CHA'S POSITION AND ACTIVITIES
Catholic health organizations welcome the opportunity to be transparent and accountable to their communities and policy makers about how they are fulfilling their tax-exempt purpose. Our members view the requirements of the ACA to assess and address community needs as an extension of their mission and an opportunity to work more closely with public health and community partners to improve the access to health care and to improve the health of people in their communities. Some of CHA's activities have included:
- Publishing guidance on how to plan and report community; how to conduct community health needs assessments and develop implementation strategies; and how to evaluate community benefit efforts. This guidance is aligned with ACA and IRS requirements for tax- exempt hospitals.
- Working with the Health Anchor Network and the Center for Community Investment to promote health system investment in local communities to address the social determinants of health and the economic well-being of these communities.
- Working with other national hospital and other health organizations to promote changes in the IRS Form 990 Schedule H to clarify that activities addressing the root causes of health problems, such as violence, poverty and housing, can be reported as community benefit.
- Holding webinars and national meetings and on-line resources for tax-exempt hospitals to fully report their community benefit activity and to comply with ACA and IRS requirements.
- Working with national offices of public health and community-based organizations to promote effective partnerships for effective community health improvement.
- Developing resources for members to address health equity and the social determinants of health.
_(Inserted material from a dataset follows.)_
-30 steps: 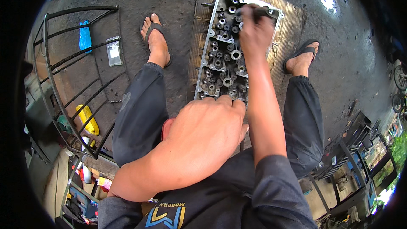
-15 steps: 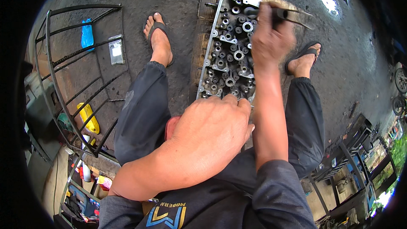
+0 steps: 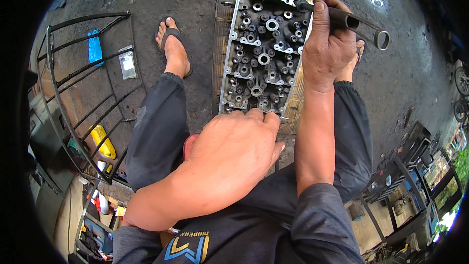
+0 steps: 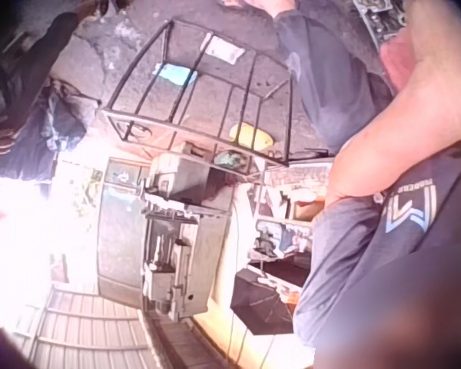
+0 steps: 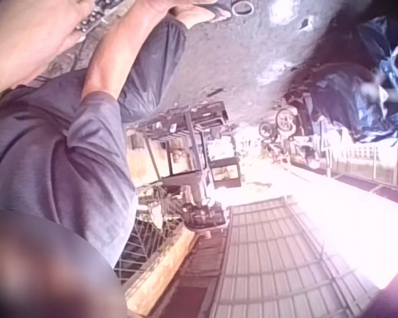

CHA recently revised our foundational resource, Planning and Reporting Community Benefit, to incorporate equity into all aspects of community benefit.
- The ACA and IRS requirements for tax-exempt hospitals to conduct community health needs assessments, develop implementation strategies and report their community benefit activities.
- Reporting as community benefit a full range of services that improve community health, including activities that impact the social, environmental and economic determinants of health such as increasing availability of safe, affordable housing and improving safety.
- Adequate funding for programs and services that address health equity and the social determinants of health.
- Policies and funding needed to rebuild and modernize the nation's public health infrastructure so that it can effectively carry out its core functions to prevent disease, promote health and prepare for and respond to emergency situations.
Policies that support greater use of community health workers.